#### LISTED RECORDS ####

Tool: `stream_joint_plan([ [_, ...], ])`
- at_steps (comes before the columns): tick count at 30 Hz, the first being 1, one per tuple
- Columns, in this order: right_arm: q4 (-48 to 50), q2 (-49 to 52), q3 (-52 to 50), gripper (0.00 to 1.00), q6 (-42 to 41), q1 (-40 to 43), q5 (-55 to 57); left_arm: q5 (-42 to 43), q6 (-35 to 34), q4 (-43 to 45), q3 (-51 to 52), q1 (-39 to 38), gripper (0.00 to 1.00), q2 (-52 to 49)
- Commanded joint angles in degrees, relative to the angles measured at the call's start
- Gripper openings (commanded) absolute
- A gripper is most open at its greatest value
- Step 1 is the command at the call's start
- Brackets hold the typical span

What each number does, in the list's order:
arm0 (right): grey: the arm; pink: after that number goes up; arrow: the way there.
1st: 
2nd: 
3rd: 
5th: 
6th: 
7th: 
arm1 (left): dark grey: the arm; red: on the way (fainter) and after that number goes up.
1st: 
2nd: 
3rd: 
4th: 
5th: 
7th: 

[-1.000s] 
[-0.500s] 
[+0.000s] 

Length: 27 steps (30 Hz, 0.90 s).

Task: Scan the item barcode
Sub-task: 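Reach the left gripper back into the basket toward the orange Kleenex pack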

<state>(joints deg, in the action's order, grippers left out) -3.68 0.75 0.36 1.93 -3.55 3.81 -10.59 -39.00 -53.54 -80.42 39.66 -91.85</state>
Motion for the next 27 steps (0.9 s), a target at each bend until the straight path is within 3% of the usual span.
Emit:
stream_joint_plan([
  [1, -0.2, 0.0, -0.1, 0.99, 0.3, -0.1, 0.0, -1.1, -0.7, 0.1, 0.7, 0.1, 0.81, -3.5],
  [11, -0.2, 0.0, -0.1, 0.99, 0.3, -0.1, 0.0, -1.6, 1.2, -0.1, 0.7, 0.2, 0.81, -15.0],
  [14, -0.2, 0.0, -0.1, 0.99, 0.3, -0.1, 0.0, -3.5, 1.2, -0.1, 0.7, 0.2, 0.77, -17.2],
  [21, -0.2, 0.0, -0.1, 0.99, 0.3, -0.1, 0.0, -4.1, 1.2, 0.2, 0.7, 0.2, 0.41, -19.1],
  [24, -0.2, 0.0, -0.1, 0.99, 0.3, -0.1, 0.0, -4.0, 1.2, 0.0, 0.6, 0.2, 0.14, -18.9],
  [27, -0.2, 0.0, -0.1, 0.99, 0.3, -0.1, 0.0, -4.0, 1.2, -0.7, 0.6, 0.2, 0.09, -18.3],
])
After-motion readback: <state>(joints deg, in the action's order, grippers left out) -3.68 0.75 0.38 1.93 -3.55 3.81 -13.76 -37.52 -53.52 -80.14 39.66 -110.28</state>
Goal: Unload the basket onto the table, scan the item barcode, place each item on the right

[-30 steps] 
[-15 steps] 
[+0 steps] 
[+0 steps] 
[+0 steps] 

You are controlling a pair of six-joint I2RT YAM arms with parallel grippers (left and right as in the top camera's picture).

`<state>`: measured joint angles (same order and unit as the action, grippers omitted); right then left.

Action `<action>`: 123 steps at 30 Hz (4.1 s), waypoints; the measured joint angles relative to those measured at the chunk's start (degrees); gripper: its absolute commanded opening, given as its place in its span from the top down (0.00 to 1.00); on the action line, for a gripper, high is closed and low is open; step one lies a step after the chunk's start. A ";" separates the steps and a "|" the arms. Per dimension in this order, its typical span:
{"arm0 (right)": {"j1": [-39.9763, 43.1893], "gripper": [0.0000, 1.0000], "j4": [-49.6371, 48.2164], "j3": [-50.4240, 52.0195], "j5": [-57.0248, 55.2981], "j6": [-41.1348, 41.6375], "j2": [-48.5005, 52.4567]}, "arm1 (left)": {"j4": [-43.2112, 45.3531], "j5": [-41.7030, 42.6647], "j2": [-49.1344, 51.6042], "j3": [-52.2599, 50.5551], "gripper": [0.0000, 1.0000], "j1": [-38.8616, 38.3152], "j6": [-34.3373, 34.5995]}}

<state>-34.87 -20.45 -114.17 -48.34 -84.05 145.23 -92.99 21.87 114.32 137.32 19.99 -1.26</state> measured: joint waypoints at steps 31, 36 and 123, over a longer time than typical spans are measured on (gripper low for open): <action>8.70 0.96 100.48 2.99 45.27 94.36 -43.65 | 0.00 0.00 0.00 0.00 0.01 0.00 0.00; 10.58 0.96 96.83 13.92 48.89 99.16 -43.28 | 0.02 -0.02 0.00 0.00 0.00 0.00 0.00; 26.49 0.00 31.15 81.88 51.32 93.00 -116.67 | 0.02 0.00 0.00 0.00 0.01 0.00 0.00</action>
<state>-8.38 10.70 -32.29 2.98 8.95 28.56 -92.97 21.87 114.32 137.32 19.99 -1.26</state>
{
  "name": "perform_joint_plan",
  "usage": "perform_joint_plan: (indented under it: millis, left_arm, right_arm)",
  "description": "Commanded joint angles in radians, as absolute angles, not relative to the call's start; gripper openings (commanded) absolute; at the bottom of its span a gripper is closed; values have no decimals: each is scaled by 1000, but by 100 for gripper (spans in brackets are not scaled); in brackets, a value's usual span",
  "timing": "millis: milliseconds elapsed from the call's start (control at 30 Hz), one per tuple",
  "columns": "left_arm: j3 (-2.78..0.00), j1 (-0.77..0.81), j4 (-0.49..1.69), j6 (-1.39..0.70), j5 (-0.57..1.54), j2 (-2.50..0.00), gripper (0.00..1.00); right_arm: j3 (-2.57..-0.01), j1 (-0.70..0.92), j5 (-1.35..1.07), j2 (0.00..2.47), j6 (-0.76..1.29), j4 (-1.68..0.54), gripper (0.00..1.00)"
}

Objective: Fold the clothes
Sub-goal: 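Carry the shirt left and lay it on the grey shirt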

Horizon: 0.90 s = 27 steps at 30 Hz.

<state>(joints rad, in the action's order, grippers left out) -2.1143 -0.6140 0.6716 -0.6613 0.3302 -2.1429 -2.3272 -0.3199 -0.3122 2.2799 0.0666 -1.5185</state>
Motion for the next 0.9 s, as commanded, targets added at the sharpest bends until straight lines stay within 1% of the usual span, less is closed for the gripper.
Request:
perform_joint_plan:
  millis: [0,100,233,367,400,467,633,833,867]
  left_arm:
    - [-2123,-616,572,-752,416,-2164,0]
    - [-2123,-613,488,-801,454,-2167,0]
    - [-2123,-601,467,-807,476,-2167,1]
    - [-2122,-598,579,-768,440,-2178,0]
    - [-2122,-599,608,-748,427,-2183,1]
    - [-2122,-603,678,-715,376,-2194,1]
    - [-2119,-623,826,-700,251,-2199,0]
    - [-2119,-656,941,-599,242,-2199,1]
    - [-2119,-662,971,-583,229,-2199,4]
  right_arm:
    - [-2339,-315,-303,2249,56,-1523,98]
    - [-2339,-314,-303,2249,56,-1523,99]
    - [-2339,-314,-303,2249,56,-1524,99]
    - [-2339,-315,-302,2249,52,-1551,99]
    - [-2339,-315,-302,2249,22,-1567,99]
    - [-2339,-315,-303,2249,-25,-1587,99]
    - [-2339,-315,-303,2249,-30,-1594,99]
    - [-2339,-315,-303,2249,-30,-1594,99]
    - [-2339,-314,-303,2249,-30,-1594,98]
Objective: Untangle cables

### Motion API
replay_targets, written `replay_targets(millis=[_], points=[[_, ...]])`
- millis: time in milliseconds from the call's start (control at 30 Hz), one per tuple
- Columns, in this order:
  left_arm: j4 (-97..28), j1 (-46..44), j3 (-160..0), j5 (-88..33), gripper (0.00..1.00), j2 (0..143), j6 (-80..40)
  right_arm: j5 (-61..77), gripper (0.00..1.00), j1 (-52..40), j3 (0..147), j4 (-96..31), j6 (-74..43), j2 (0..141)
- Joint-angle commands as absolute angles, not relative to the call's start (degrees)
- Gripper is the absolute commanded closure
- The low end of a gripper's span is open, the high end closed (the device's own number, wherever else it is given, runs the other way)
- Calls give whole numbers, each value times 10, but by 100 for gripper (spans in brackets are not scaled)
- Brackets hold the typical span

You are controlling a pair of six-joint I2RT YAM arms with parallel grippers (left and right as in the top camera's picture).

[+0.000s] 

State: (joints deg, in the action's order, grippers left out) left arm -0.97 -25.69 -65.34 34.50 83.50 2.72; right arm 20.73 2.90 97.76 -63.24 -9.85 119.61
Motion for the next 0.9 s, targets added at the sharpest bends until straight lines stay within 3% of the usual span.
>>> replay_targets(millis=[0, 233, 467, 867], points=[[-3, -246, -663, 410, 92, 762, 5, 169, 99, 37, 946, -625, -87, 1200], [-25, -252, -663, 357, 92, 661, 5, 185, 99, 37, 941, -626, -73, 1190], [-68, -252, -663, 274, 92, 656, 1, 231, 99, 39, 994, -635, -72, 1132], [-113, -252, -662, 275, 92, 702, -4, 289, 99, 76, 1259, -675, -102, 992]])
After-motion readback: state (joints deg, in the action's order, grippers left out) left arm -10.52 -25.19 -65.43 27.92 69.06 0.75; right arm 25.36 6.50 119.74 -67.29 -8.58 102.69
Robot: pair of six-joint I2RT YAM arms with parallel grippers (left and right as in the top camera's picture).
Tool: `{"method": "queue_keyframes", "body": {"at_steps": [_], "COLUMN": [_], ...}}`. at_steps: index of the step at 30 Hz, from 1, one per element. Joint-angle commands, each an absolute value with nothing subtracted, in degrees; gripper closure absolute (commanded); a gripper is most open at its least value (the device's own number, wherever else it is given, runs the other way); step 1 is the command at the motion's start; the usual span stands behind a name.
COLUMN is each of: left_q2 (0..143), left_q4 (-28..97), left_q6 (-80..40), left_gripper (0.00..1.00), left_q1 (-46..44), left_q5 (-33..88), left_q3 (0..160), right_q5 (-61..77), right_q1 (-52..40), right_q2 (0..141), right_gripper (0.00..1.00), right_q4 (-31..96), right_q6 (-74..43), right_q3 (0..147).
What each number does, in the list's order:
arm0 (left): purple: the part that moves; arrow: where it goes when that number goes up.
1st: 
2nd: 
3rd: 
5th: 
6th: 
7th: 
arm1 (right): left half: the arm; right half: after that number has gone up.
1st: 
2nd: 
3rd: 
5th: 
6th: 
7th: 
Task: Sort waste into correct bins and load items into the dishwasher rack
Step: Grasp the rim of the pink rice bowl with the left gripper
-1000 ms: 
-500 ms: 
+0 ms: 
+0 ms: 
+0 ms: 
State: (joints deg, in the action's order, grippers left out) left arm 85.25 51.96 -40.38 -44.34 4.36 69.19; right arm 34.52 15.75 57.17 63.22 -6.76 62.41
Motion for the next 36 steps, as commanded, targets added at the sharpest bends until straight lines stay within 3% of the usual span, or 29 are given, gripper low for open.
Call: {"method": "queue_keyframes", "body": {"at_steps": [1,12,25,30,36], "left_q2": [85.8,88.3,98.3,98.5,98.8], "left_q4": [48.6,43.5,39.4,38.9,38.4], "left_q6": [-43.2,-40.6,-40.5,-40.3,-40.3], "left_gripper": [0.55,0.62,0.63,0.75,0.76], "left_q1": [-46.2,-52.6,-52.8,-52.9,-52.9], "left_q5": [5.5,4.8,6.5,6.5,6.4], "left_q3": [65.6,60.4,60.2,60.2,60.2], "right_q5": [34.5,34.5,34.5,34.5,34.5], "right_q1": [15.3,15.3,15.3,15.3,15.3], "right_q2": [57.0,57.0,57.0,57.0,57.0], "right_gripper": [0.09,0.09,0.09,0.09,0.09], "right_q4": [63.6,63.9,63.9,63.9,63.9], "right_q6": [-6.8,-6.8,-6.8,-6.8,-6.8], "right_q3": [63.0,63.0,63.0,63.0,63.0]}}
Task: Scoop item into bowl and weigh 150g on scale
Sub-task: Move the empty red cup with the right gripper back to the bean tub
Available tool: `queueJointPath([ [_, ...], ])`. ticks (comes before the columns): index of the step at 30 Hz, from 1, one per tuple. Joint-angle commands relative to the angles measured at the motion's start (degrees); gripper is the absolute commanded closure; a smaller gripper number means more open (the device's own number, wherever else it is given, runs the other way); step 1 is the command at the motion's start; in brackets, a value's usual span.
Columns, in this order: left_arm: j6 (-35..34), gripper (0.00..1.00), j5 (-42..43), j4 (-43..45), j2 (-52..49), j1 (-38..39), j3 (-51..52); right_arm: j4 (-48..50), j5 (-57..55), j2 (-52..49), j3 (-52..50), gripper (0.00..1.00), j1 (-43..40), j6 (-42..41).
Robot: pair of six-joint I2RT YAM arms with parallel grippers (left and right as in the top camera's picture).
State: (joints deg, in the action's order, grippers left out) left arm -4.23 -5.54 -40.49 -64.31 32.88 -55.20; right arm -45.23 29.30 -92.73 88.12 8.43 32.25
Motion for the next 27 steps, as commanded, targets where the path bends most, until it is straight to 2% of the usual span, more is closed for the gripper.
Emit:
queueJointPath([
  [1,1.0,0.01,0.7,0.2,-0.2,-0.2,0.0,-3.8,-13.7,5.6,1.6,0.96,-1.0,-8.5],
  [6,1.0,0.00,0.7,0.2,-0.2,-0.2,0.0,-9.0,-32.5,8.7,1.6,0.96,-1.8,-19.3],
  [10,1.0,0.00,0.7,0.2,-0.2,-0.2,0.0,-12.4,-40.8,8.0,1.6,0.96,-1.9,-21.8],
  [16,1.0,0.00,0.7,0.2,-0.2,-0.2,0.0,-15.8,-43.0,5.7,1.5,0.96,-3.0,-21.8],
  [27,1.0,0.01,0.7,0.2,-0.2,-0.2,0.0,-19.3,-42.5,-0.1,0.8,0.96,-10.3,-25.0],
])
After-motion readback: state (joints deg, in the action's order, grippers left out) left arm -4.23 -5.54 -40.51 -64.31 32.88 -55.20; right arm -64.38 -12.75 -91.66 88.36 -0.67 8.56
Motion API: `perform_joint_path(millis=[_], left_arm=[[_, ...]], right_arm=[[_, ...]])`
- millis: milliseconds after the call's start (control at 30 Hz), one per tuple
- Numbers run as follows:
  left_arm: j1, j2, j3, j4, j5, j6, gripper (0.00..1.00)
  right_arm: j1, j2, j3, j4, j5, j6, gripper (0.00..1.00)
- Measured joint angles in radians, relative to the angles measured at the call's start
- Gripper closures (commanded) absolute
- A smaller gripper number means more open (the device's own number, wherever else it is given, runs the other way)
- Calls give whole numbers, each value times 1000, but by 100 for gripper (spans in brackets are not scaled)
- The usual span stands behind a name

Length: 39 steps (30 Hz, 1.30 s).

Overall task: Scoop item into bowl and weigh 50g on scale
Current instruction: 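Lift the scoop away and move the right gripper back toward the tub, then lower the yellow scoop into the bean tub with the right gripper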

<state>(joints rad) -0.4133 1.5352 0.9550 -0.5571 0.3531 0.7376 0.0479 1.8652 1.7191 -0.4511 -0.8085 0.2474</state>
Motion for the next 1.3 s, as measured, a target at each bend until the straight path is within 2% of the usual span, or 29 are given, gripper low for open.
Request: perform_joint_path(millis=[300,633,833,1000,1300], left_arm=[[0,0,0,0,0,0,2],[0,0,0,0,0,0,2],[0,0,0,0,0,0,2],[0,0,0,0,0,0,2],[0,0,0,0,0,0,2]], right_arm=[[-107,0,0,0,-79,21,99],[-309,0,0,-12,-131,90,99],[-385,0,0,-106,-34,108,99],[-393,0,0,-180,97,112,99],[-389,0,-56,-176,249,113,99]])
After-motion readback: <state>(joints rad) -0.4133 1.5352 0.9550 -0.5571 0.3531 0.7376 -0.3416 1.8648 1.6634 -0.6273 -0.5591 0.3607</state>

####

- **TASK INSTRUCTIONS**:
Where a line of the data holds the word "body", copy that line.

- **EXERCISE RESULT**:
Tool: `{"method": "queue_keyframes", "body": {"at_steps": [_], "COLUMN": [_], ...}}`. at_steps: index of the step at 30 Hz, from 1, one per element. Joint-angle commands, each an absolute value with nothing subtracted, in degrees; gripper closure absolute (commanded); a gripper is most open at its least value (the device's own number, wherever else it is given, runs the other way); step 1 is the command at the motion's start; the usual span stands behind a name.
Call: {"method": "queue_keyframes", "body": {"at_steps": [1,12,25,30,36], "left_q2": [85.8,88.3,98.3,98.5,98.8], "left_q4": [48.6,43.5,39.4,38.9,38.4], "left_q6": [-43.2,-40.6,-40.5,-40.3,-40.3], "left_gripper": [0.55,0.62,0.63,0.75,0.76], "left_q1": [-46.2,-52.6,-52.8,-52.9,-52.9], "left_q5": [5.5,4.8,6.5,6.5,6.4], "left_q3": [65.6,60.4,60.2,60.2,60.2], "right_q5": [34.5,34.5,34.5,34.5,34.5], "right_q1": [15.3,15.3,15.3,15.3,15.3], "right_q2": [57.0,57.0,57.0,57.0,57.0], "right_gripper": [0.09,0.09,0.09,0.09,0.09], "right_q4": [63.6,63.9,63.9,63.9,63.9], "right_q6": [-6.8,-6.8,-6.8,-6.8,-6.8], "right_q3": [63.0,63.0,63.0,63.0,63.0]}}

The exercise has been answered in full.